One other suggestion for what @denials proposes is to have the $0 follow the subfield it modifies. However, one of the complications of MARC is that subfielding is not the same as a logical data element. Some logical elements are split across subfields, some have irrelevant subfields in the middle of them (245 $h), etc. What is coded in MARC doesn't easily translate to "things you wish to identify as such." We really need to get beyond MARC and code our data semantically, not typographically.
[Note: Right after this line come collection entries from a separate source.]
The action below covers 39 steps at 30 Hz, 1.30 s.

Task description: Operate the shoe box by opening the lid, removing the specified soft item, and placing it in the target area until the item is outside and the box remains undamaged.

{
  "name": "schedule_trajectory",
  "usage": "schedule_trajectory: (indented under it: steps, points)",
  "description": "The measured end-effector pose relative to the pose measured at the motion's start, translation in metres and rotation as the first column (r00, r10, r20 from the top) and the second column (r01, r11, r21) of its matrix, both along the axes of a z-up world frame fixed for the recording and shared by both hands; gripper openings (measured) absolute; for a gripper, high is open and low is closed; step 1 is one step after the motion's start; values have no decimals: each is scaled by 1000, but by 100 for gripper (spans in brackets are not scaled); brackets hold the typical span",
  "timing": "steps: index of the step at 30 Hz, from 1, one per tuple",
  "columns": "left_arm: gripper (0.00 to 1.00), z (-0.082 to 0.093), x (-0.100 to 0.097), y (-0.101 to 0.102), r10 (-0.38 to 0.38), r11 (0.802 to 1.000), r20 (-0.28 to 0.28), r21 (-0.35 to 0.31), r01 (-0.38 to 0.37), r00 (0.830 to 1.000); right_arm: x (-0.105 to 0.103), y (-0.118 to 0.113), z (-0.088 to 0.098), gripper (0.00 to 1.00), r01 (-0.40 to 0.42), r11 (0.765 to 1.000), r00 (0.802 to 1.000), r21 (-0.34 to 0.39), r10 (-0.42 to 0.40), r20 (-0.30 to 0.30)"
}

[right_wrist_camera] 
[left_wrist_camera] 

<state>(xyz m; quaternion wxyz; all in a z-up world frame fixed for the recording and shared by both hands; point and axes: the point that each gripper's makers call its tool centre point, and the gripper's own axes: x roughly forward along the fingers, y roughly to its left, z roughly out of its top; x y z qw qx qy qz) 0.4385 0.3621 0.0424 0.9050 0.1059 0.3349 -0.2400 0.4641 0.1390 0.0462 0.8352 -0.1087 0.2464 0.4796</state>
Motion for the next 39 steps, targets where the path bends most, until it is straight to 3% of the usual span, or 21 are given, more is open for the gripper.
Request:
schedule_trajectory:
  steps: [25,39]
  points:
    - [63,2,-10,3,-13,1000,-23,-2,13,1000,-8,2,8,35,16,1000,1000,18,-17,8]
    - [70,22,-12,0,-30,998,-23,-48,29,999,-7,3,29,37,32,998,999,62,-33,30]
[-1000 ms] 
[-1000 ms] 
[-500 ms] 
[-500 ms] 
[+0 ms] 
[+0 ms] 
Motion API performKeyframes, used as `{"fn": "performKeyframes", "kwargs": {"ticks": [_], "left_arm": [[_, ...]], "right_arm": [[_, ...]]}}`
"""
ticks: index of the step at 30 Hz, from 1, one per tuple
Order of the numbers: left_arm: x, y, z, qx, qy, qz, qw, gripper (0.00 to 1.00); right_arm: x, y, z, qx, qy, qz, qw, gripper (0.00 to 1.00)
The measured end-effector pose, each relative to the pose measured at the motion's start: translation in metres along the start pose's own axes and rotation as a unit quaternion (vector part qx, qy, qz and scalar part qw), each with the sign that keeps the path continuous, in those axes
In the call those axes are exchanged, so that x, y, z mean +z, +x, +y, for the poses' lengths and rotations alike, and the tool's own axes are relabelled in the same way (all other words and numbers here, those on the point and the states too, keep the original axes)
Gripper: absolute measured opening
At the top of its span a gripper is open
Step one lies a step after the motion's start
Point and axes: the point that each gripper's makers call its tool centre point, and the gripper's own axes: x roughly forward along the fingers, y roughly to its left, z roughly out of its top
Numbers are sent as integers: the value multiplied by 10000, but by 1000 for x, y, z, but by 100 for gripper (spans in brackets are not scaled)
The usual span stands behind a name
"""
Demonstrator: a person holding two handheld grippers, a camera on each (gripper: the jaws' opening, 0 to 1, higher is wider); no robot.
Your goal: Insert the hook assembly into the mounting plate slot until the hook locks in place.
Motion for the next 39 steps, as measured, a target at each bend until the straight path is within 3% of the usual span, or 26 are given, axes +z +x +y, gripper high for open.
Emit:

Reinhold Heuvelmann said...

I'd like to point your attention to the recent announcements by the German National Library about changes in our MARC data services, via
http://www.dnb.de/dataservicesnews

Among other changes which will go live in mid-January 2017, both the bibliographic [1] and the authority data [2] provided by us will omit the prefix "(uri)" in a subfield $0 if the given $0 contains a URI.

By this we implement the decision by the MARC Advisory Committee in its 2016 June meeting, based on the PCC Task Group's Discussion Paper 2016-DP18, entitled "Redefining Subfield $0 to Remove the Use of Parenthetical Prefix "(uri)" in the MARC 21 Authority, Bibliographic, and Holdings Formats" [3].

The Library of Congress has recently documented the changes on its MARC pages, see e.g. [4] and [5].

[1] http://www.dnb.de/SharedDocs/Downloads/EN/DNB/service/rundschreiben20161019AenderungMarc21TiteldatenEn.html
[2] http://www.dnb.de/SharedDocs/Downloads/EN/DNB/service/rundschreiben20161019AenderungenMarc21NormdatenEn.html
[3] http://www.loc.gov/marc/mac/2016/2016-dp18.html
[4] http://www.loc.gov/marc/bibliographic/bdapndxg.html
[5] http://www.loc.gov/marc/authority/adapndxf.html

Reinhold Heuvelmann said...

Hi,

we have just gone live: German National Library MARC data now have "pure" URIs in subfields $0, i.e. containing URIs and nothing else, no more prefix "(uri)".

See the real-life static PDF example at
http://www.heuvelmann.de/DNB_1099973449_MARC.pdf

Reinhold Heuvelmann

Karen Coyle said...

Thanks, Reinhold, for all of your work on this!